The proposed reparameterization technique bridges this gap by injecting controlled feature noise that enables gradient-based optimization of both objectives simultaneously. This represents a methodological advancement in model efficiency research, particularly relevant as speech models increasingly deploy on edge devices with computational constraints. The approach differs fundamentally from existing methods by treating model compression as an integrated design problem rather than a post-training cleanup task.
For practitioners developing speech models, this technique could reduce deployment friction by eliminating separate optimization phases. Machine learning teams currently spend considerable resources on manual architecture tuning and compression pipelines; integrated optimization promises faster iteration cycles and potentially superior final models. The method's applicability across different domains—demonstrated through synthetic examples and two real-world speech tasks—suggests broad relevance for the speech processing community.
Future developments should track whether this approach generalizes beyond speech models to computer vision and NLP tasks. Open-source code availability enables rapid adoption and independent validation. The technique particularly impacts resource-constrained deployment scenarios where traditional training-then-compression workflows prove inefficient.

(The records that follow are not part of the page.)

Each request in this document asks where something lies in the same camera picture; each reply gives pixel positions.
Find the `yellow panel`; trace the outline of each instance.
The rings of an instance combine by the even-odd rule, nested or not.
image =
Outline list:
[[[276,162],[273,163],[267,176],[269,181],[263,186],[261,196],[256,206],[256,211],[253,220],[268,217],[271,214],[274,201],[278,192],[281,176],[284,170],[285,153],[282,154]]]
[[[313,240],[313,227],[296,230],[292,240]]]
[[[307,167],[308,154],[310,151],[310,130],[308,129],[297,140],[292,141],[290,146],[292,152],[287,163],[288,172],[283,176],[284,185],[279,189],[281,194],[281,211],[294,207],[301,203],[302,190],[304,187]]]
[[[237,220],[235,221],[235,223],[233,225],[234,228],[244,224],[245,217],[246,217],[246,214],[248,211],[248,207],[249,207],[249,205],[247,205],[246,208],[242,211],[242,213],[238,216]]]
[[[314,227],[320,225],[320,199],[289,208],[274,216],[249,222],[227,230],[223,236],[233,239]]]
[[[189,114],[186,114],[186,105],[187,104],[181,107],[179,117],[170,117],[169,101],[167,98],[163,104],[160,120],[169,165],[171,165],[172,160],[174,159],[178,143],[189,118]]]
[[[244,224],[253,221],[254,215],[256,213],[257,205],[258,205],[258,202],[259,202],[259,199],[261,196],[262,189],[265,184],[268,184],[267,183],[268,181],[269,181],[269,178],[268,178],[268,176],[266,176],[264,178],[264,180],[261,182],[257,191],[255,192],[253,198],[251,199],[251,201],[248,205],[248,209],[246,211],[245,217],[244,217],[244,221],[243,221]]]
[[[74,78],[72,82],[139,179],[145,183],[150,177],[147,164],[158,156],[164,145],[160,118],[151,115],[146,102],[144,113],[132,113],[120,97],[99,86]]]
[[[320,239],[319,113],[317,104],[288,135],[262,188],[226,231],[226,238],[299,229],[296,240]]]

- →Novel reparameterization with feature noise injection enables simultaneous optimization of model performance and computational complexity during training.
- →Eliminates post-hoc pruning and quantization needs by treating model compression as an integrated design objective.
- →Applicable across speech processing tasks including voice activity detection and audio anti-spoofing with demonstrated effectiveness.
- →Addresses non-differentiability problem that prevents standard gradient descent from optimizing layer sizes and computational costs.
- →Open-source implementation encourages broader adoption and validation across different neural network architectures and domains.